Le fumiste
En remportant les primaires du Michigan, Mitt Romney a relancé la course à l'investiture républicaine. À tel point qu'il est désormais possible, après les rendez-vous électoraux de la Caroline du Sud et de la Floride, qu'il y ait cinq vainqueurs différents. Signe des temps? Le républicain de coeur est volage.
Fils d'un ex-gouverneur du Michigan apprécié par ses concitoyens dans les années 60, Mitt Romney a dominé le scrutin d'avant-hier en attaquant avec force Washington et son principal adversaire, John McCain, sur le flanc économique. Selon le prétendant à la couronne républicaine, les élites de la capitale sont les principales responsables des déboires subis par les trois grands de l'automobile.McCain? En osant affirmer que jamais les emplois perdus dans l'automobile ne seront récupérés, le sénateur de l'Arizona dévoile, dixit Romney, le pessimisme qui l'habite. Pour régler le problème, il n'y a donc qu'une solution: votez pour l'optimiste Romney, qui va rapatrier tous les jobs perdus au profit de l'étranger et qui abaissera les normes antipollution imposées par les diaboliques Washingtoniens et donc contraires à l'évolution de l'industrie, voire à l'épanouissement de tous les habitants de l'État.
Bien. Jamais depuis l'amorce de la campagne un candidat n'avait formulé un discours aussi démagogique, aussi ridicule, pour reprendre le qualificatif du Washington Post, que Romney l'a fait. En tant qu'ex-financier, Romney sait pertinemment que les emplois effectivement soustraits au Michigan pour être alloués ailleurs sont une suite logique, pour ne pas dire naturelle, de cette mondialisation des marchés, cette globalisation des affaires, amorcée par son héros républicain Ronald Reagan et défendue par son modèle républicain George Walker Bush.
En pinçant les cordes les plus extrêmes du discours politique, en empruntant les accents du populisme le plus vulgaire qui soit, Romney est parvenu à se donner de l'espace pour la suite des choses. Espérons que cette suite soit contraire à celle qu'il souhaite de toute évidence afin qu'il soit renvoyé au plus vite dans ses foyers pour y composer un acte de contrition, mormon si cela lui sied. Car l'état actuel de l'économie étant l'ombre de ce qu'il était lorsque Bush est entré à la Maison-Blanche, nos amis américains ont besoin de candidats qui débattent franchement et intelligemment de l'objet et non d'apprentis sorciers.
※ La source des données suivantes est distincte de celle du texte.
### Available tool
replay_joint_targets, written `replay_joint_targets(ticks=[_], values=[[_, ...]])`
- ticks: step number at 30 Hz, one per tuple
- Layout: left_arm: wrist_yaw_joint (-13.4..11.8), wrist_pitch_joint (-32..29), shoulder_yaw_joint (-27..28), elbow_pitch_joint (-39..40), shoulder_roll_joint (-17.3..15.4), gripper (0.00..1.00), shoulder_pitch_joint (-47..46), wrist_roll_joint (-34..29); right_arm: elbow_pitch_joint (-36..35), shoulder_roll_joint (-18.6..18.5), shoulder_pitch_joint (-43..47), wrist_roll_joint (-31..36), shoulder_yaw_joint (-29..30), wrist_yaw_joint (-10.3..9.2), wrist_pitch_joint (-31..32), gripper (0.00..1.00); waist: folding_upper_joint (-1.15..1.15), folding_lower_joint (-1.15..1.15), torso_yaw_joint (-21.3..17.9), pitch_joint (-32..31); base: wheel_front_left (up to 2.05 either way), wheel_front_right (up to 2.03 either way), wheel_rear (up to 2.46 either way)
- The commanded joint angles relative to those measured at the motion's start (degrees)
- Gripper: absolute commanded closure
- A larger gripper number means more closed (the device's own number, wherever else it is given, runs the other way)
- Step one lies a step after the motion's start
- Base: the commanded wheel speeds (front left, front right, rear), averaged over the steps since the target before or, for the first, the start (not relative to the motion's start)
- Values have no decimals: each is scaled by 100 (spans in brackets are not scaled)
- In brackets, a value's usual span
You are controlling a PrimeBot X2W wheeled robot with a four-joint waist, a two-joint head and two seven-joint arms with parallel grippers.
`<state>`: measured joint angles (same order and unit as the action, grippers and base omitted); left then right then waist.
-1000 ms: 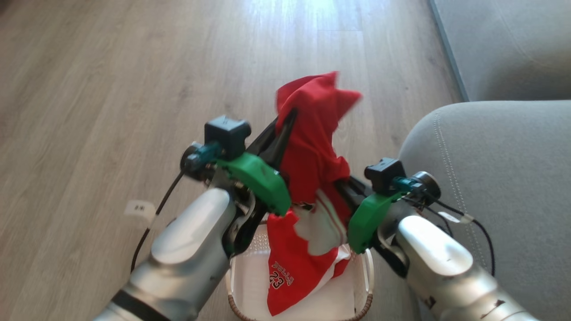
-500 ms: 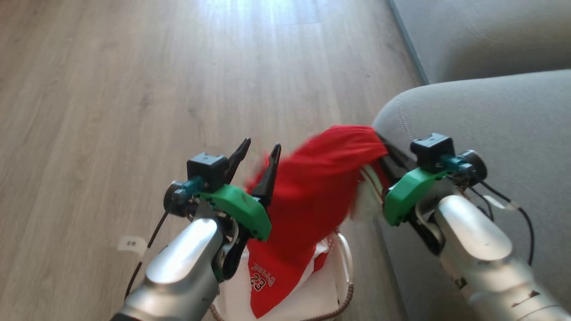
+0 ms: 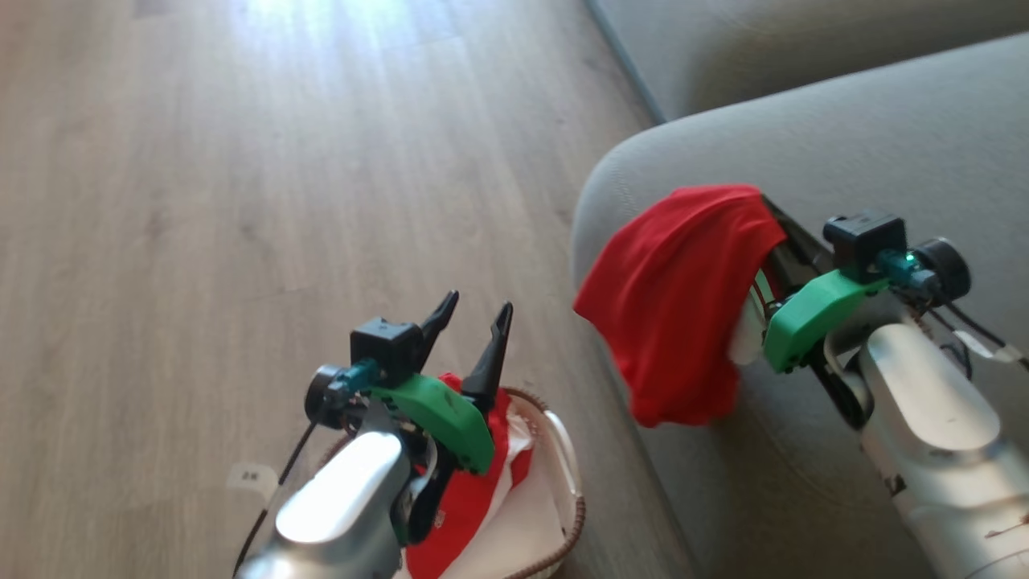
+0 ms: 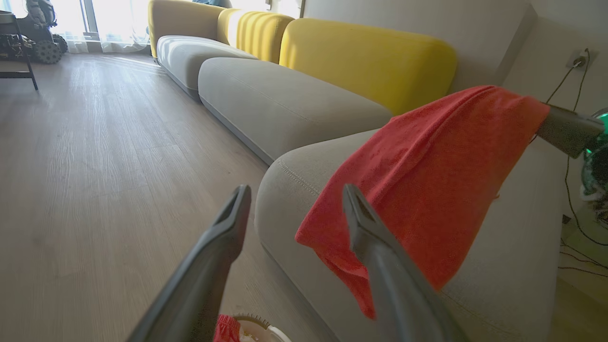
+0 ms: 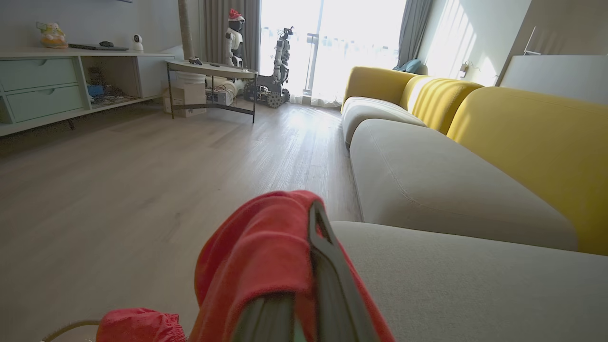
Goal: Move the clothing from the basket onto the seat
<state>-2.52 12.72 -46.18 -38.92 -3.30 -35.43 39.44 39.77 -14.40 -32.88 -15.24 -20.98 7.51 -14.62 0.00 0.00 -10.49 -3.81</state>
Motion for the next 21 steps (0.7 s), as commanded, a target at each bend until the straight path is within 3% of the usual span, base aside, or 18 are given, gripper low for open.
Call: replay_joint_targets(ticks=[1, 12, 21], values=[[-12, 72, 129, 142, -51, 0, -135, -34, -227, -41, -351, 47, -13, -2, -38, 100, 0, 0, -258, 43, 0, 0, 0], [-2, 172, -193, 197, 15, 0, 52, -157, -380, -220, -554, 57, -37, -2, 9, 100, 0, 0, -955, 268, 0, 0, 0], [-35, 205, -430, 312, 36, 0, -13, -265, -529, -350, -766, 3, -97, -2, 238, 100, 0, 0, -1008, 507, 0, 0, 0]])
D'autant que sur cette question, McCain avait raison. Il a eu la franchise de son opinion. Les emplois perdus ne seront pas récupérés. Et ce, à cause non pas de l'État fédéral mais bien du manque d'acuité qui a caractérisé deux générations de dirigeants qui s'attellent aujourd'hui, pour combler l'écart existant entre eux et les Toyota de ce monde, à créer des coentreprises avec la... Chine. Une Chine qui ne se contente plus de fournir les Dollarama en objets divers mais qui fabrique nos frigos, nos téléviseurs, nos ordinateurs, etc. Bref, une Chine, que cela plaise ou non, qui s'est adaptée aux diktats de l'économie comme
le voulaient les bonzes de Wall Street. Et qui, de surcroît, joue de sa monnaie comme la Réserve fédérale le fait, soit en défendant une politique nationaliste, que cela, encore une fois, plaise ou non.
Du prochain épisode, soit la primaire de la Caroline du Sud, il faut espérer un immense revers de fortune de Romney. Car les défis économiques, internationaux, environnementaux, intérieurs et autres nécessitent l'élimination de ces démagogues qui parasitent le débat. Dehors, les fumistes!